Complexity and Treewidth

Treewidth of a BN = width of the best junction tree = maximum clique size minus 1.

Structure	Treewidth	VE complexity
Polytree	1	O(n·d²)
Grid graph	O(√n)	Exponential
General	Up to n	Exponential

VE is tractable only when treewidth is small.
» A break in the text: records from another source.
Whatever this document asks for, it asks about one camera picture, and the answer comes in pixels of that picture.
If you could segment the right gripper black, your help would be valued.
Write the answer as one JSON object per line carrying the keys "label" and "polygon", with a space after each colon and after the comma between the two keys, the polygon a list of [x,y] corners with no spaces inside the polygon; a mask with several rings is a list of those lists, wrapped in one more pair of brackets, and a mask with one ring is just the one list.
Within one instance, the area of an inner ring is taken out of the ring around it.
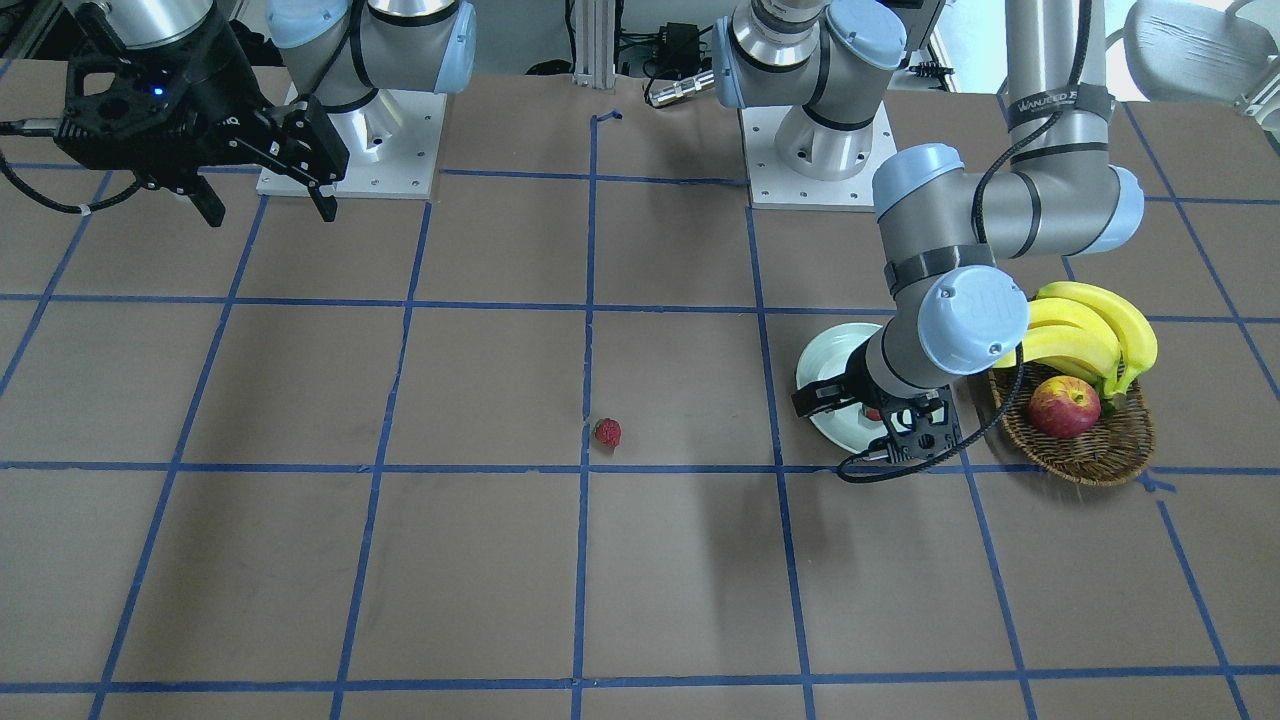
{"label": "right gripper black", "polygon": [[82,20],[54,143],[95,170],[132,170],[180,190],[211,228],[225,205],[201,167],[261,163],[301,184],[325,223],[349,150],[324,105],[303,95],[273,106],[228,20],[201,20],[155,47],[127,47],[105,20]]}

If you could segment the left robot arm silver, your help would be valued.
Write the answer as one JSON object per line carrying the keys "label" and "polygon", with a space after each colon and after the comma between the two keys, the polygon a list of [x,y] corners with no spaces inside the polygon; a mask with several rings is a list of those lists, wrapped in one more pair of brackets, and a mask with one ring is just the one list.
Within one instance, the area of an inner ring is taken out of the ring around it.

Belief Propagation (Message Passing)

For polytrees (no undirected cycles): - Messages passed between nodes from leaves inward and outward - Exact inference in O(n) passes

For general graphs: Loopy Belief Propagation (LBP): - Run BP on a graph with cycles — not guaranteed to converge - Often works well in practice (used in error-correcting codes, computer vision)

Junction Tree Algorithm

Exact inference for general networks by converting to a junction tree:

Moralize: add edges between all co-parents (marry parents)
Triangulate: add fill-in edges to make graph chordal
Build junction tree: cliques as nodes; running intersection property
Message passing on junction tree → exact inference

Complexity: O(d^(w+1)) where w = treewidth.

PMAP and IMAP

PMAP (perfect map): BN captures all and only the CI relations in P
IMAP (I-map): BN’s CI assumptions are a subset of P’s (may be too strong — missing edges)

Most practical BNs are IMAPs — they assert more independence than actually holds, but the approximation is useful.